_Problem requirements_: So that the copy stays text only, transcribe the data below exactly and exclude the images.

——————

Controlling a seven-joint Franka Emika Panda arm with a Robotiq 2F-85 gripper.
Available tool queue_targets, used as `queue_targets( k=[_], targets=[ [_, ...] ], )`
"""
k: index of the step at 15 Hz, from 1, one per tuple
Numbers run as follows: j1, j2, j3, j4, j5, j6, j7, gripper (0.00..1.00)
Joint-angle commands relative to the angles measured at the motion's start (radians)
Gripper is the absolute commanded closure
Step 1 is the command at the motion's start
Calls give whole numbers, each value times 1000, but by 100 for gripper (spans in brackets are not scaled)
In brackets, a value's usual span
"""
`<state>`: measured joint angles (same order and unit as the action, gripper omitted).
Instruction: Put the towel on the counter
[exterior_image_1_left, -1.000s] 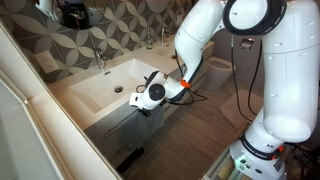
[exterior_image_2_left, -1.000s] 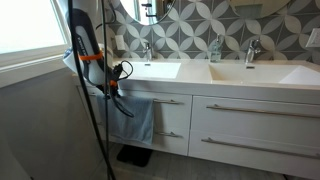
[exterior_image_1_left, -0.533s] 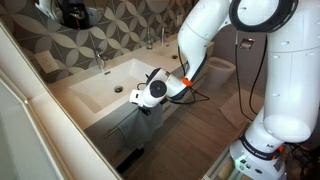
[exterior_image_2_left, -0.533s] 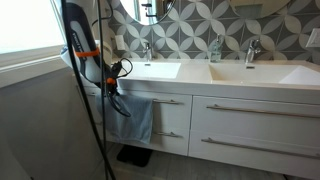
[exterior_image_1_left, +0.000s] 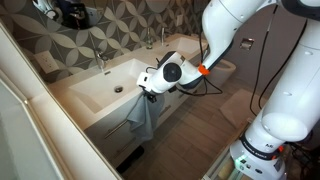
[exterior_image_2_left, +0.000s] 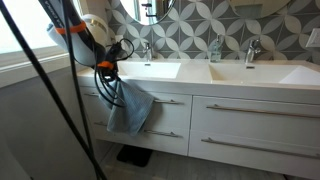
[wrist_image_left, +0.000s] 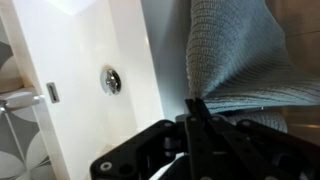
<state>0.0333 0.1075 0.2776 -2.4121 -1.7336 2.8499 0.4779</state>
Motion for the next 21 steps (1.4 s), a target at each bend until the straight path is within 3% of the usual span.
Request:
queue_targets(
  k=[1, 7, 9, 10, 13, 18, 21],
  targets=[
    [-24, -223, -16, -104, 51, 29, -2, 99],
    [-46, -516, -82, -194, 235, 3, -70, 99],
    [-57, -608, -105, -206, 228, -39, -52, 99],
    [-44, -482, -91, -154, 200, -8, -41, 97],
    [-54, -576, -109, -184, 200, -25, -41, 97],
    [-54, -587, -109, -198, 200, -29, -40, 99],
    [-86, -601, -128, -150, 202, -78, -59, 99]
  ],
)
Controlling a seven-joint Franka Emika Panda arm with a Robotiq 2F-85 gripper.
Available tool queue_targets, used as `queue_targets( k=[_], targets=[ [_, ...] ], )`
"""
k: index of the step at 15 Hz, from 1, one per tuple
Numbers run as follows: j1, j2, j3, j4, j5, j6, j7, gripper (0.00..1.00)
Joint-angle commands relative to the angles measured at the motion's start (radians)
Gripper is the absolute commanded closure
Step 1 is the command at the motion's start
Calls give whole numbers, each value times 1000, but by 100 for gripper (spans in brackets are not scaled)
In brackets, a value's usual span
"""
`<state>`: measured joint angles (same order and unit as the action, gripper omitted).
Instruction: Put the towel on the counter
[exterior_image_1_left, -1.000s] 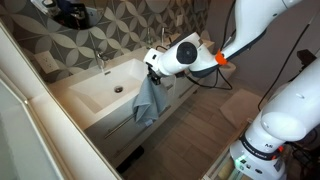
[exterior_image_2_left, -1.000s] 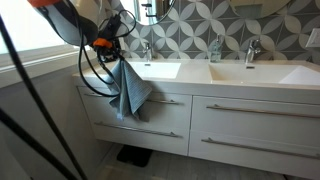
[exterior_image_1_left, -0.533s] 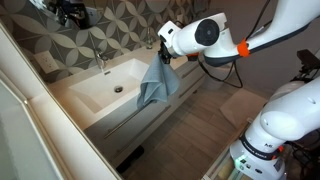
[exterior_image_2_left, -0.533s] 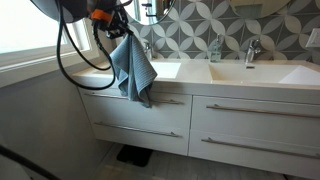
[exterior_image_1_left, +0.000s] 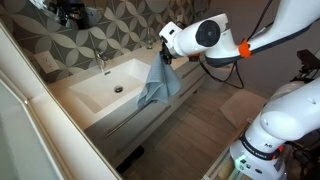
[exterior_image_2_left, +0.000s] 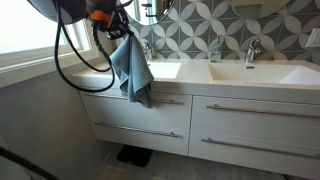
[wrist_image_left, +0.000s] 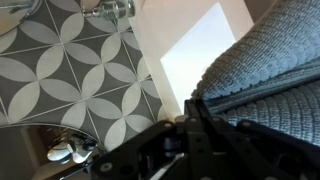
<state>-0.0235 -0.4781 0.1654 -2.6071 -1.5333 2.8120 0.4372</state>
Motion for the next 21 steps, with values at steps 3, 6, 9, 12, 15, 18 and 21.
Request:
queue_targets(
  k=[3, 6, 9, 12, 15, 18, 21],
  targets=[
    [-91, 8, -52, 162, -51, -120, 12, 99],
    [-149, 77, -60, 314, -122, -193, 79, 99],
    [-168, 174, -49, 441, -198, -228, 174, 99],
    [-158, 149, -63, 408, -182, -222, 163, 97],
    [-84, 234, -118, 470, -213, -250, 210, 97],
    [-85, 248, -116, 484, -213, -249, 216, 97],
    [-140, 285, -67, 509, -232, -242, 228, 99]
  ],
)
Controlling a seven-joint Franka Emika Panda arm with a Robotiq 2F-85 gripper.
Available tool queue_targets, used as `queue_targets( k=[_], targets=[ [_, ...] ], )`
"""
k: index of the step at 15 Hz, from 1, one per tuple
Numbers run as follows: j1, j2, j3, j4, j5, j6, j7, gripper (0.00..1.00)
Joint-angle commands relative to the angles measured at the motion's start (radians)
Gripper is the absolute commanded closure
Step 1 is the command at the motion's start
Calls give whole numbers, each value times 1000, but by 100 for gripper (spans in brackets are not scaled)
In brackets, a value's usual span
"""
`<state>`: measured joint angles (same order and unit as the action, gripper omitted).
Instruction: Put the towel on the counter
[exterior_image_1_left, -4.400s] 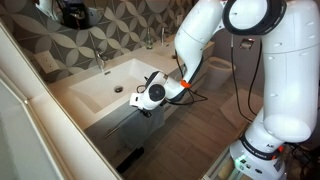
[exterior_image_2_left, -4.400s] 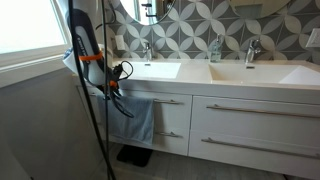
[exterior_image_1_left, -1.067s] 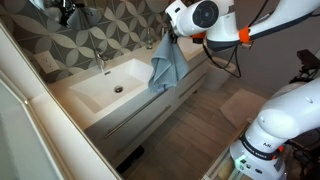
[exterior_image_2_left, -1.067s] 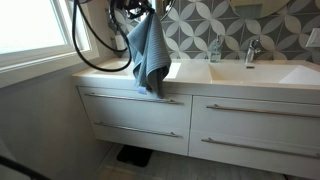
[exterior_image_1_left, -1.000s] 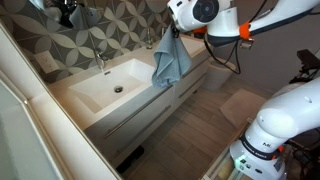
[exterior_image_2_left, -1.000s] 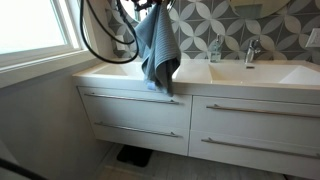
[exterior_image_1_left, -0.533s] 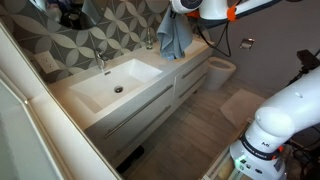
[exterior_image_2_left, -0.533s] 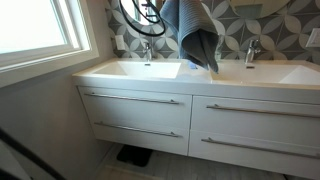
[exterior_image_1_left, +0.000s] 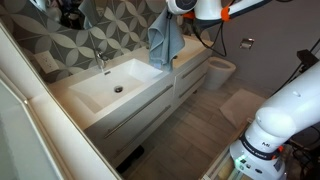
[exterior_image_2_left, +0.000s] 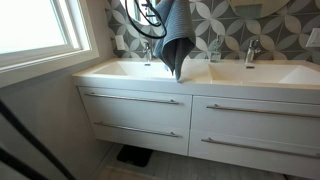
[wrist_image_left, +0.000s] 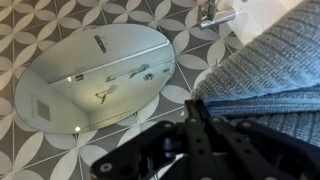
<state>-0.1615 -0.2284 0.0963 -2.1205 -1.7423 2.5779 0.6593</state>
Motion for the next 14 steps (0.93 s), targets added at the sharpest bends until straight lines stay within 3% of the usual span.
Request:
queue_targets(
  k=[1, 5, 14],
  targets=[
    [-4, 53, 1, 30, -28, -4, 9, 99],
    [-3, 141, -3, 58, -19, 30, 30, 99],
    [-13, 355, -9, 177, -133, 29, 246, 99]
  ],
)
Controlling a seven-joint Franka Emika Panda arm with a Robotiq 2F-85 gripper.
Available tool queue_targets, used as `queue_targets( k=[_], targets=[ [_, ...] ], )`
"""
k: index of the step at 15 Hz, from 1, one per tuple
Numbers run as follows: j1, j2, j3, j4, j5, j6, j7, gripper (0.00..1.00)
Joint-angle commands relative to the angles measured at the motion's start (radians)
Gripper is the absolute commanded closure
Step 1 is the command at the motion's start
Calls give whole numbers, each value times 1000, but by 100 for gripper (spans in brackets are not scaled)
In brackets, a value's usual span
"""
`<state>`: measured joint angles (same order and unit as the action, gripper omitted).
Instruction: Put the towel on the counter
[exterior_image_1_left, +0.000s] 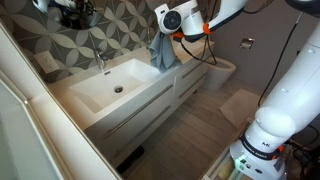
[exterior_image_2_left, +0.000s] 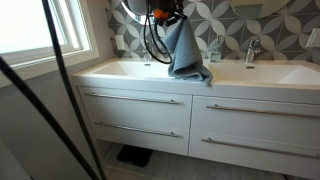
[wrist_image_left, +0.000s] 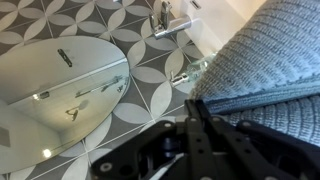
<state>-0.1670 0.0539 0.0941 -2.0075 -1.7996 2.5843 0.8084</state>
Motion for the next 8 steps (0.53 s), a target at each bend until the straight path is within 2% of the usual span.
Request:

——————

_Answer_:
Controlling a seven-joint Franka Emika Panda arm with a Robotiq 2F-85 gripper.
Available tool queue_targets, used as `queue_targets( k=[_], targets=[ [_, ...] ], )`
"""
k: index of the step at 15 Hz, from 1, one per tuple
Numbers run as follows: j1, j2, j3, j4, j5, j6, j7, gripper (0.00..1.00)
Joint-angle commands relative to the angles measured at the motion's start (radians)
Gripper is the absolute commanded closure
Step 1 is the command at the motion's start
Calls give whole numbers, each value times 1000, but by 100 for gripper (spans in brackets are not scaled)
In brackets, a value's usual span
"""
`<state>`: measured joint angles (same order and unit as the action, gripper omitted).
Instruction: Put the towel on the counter
[exterior_image_1_left, -1.000s] 
[exterior_image_2_left, -1.000s] 
[exterior_image_1_left, -0.533s] 
[exterior_image_2_left, -0.533s] 
[exterior_image_1_left, +0.000s] 
[exterior_image_2_left, +0.000s] 
[wrist_image_left, +0.000s] 
<state>0.0333 0.1075 0.2776 -2.4121 -1.7336 2.8499 0.4779</state>
Motion for the next 21 steps (1.4 s), a target at each bend until the straight path is within 3% of the usual span.
Request:
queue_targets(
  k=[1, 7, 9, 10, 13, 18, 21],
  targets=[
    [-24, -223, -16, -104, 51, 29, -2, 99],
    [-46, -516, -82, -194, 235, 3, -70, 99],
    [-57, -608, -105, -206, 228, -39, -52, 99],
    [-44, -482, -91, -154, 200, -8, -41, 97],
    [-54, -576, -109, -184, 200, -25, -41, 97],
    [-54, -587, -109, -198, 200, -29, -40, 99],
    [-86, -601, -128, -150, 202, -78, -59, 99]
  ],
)
Controlling a seven-joint Franka Emika Panda arm with a Robotiq 2F-85 gripper.
Available tool queue_targets, used as `queue_targets( k=[_], targets=[ [_, ...] ], )`
"""
k: index of the step at 15 Hz, from 1, one per tuple
Numbers run as follows: j1, j2, j3, j4, j5, j6, j7, gripper (0.00..1.00)
Joint-angle commands relative to the angles measured at the motion's start (radians)
Gripper is the absolute commanded closure
Step 1 is the command at the motion's start
Calls give whole numbers, each value times 1000, but by 100 for gripper (spans in brackets are not scaled)
In brackets, a value's usual span
"""
`<state>`: measured joint angles (same order and unit as the action, gripper omitted).
Instruction: Put the towel on the counter
[exterior_image_1_left, -1.000s] 
[exterior_image_2_left, -1.000s] 
[exterior_image_1_left, -0.533s] 
[exterior_image_2_left, -0.533s] 
[exterior_image_1_left, +0.000s] 
[exterior_image_2_left, +0.000s] 
[wrist_image_left, +0.000s] 
<state>-0.0235 -0.4781 0.1654 -2.6071 -1.5333 2.8120 0.4372</state>
Motion for the next 21 steps, with values at steps 3, 6, 9, 12, 15, 18 and 21.
Request:
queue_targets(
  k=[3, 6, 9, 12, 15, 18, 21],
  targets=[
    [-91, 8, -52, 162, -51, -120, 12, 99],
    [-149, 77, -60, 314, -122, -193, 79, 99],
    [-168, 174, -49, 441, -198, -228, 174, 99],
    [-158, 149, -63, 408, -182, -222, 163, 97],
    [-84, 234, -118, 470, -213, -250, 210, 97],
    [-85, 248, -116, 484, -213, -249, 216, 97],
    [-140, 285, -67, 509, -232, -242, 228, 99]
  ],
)
Controlling a seven-joint Franka Emika Panda arm with a Robotiq 2F-85 gripper.
Available tool queue_targets, used as `queue_targets( k=[_], targets=[ [_, ...] ], )`
"""
k: index of the step at 15 Hz, from 1, one per tuple
Numbers run as follows: j1, j2, j3, j4, j5, j6, j7, gripper (0.00..1.00)
Joint-angle commands relative to the angles measured at the motion's start (radians)
Gripper is the absolute commanded closure
Step 1 is the command at the motion's start
Calls give whole numbers, each value times 1000, but by 100 for gripper (spans in brackets are not scaled)
In brackets, a value's usual span
"""
`<state>`: measured joint angles (same order and unit as the action, gripper omitted).
Instruction: Put the towel on the counter
[exterior_image_1_left, -4.400s] 
[exterior_image_2_left, -4.400s] 
[exterior_image_1_left, -1.067s] 
[exterior_image_2_left, -1.067s] 
[exterior_image_1_left, -1.000s] 
[exterior_image_2_left, -1.000s] 
[exterior_image_1_left, -0.533s] 
[exterior_image_2_left, -0.533s] 
[exterior_image_1_left, +0.000s] 
[exterior_image_2_left, +0.000s] 
[wrist_image_left, +0.000s] 
<state>-0.1615 -0.2284 0.0963 -2.1205 -1.7423 2.5779 0.6593</state>
Motion for the next 14 steps (0.93 s), targets added at the sharpest bends until straight lines stay within 3% of the usual span.
Request:
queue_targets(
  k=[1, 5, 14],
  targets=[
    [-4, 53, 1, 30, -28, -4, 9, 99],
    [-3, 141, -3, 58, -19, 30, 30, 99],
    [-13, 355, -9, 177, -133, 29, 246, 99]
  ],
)
Controlling a seven-joint Franka Emika Panda arm with a Robotiq 2F-85 gripper.
Available tool queue_targets, used as `queue_targets( k=[_], targets=[ [_, ...] ], )`
"""
k: index of the step at 15 Hz, from 1, one per tuple
Numbers run as follows: j1, j2, j3, j4, j5, j6, j7, gripper (0.00..1.00)
Joint-angle commands relative to the angles measured at the motion's start (radians)
Gripper is the absolute commanded closure
Step 1 is the command at the motion's start
Calls give whole numbers, each value times 1000, but by 100 for gripper (spans in brackets are not scaled)
In brackets, a value's usual span
"""
`<state>`: measured joint angles (same order and unit as the action, gripper omitted).
Instruction: Put the towel on the counter
[exterior_image_1_left, +0.000s] 
[exterior_image_2_left, +0.000s] 
[wrist_image_left, +0.000s] 
<state>-0.1670 0.0539 0.0941 -2.0075 -1.7996 2.5843 0.8084</state>
Motion for the next 8 steps (0.53 s), a target at each bend until the straight path is within 2% of the usual span.
Request:

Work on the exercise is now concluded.